**Data excerpt:**
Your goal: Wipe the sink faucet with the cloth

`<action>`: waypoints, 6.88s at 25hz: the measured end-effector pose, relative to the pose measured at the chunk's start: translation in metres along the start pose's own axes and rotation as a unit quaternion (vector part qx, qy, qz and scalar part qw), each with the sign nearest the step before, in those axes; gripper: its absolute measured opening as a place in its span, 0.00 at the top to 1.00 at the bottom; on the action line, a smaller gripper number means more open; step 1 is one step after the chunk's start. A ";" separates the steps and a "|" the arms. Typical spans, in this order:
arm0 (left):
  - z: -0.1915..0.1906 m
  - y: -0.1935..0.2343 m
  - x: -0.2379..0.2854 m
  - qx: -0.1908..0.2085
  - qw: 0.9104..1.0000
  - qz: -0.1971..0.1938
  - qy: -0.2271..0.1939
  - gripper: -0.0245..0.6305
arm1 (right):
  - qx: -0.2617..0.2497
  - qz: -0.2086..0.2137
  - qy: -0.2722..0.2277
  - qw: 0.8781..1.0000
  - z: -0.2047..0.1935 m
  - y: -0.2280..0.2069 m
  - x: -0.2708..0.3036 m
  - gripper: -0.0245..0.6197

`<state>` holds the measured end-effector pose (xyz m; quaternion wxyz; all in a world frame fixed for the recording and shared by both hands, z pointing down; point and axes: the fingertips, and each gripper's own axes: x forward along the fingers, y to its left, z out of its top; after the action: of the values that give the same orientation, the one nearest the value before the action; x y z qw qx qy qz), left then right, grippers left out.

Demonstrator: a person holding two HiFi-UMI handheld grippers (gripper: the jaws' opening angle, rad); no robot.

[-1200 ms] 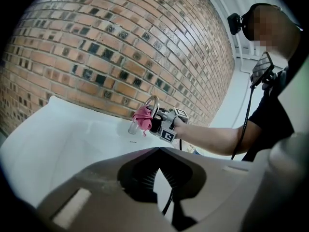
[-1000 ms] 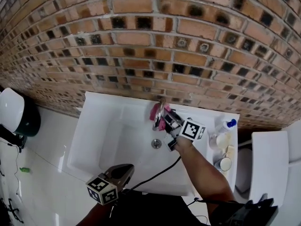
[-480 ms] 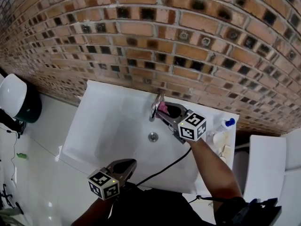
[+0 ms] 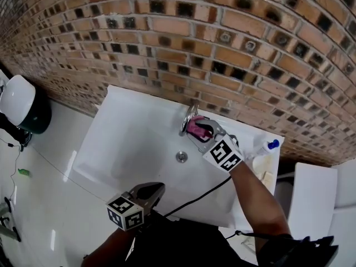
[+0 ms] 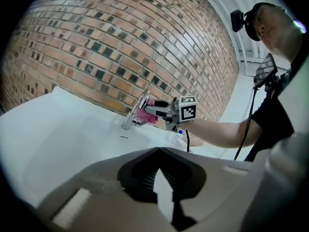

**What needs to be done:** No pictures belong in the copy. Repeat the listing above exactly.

**Answer space:**
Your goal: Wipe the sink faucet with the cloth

`<action>`: waypoints, 6.88s at 25hz: the measured end-effector pose, relative to the pose measured at the chunk's start: translation in metres along the start pose's own axes and rotation as a unit quaternion (vector part qx, qy, qz and scalar part qw), each with the sign nearest the step before, in those axes; gripper: its absolute measured opening as a place in its span, 0.00 at the top to 1.00 at the bottom; on the action line, a smaller gripper number means more open; step 1 is one step after the chunk's start. A ";" separates the steps and a "|" the arms. Typical spans, in this order:
arm0 (left):
  - z: -0.1915..0.1906 m
  - y: -0.1935..0.2343 m
  - x: -0.2379..0.2854 m
  - qx: -0.1908..0.2085
  - qw: 0.9104..1.0000
  - qz: -0.1971..0.1938
  - qy: -0.2271..0.1939
  - gripper: -0.0245..0.6305
arm1 (right):
  - qx: -0.2617..0.2497
  - qz: -0.2086..0.2137
  - qy: -0.2722..0.2277
  - qw: 0.8781..1.0000
  - z: -0.2047..0.1935 m
  - y: -0.2280..0.2069 m
  - x: -0.2708..0.3036 m
  - gripper: -0.0245..0.6197

`<state>` holds the measured end-effector pose (xyz m; quaternion wxyz; all in a world frame fixed for the recording and shared by both hands, z pointing down; point and axes: the fingertips, and each gripper's own axes: x forward along the fingers, y to its left, z out of its top; after the action: of the values that give the same orientation, the one nearest the value before the action; x y z qw qx qy qz), left then right, grippers left out.

Demonstrator: a person holding two HiFi-UMI handheld grippers (gripper: the jaws' opening angle, rad); no robot.

[-1200 ms] 
[-1000 ms] 
[-480 ms] 
[+0 ms] 
[+0 ms] 

The exercise is finished.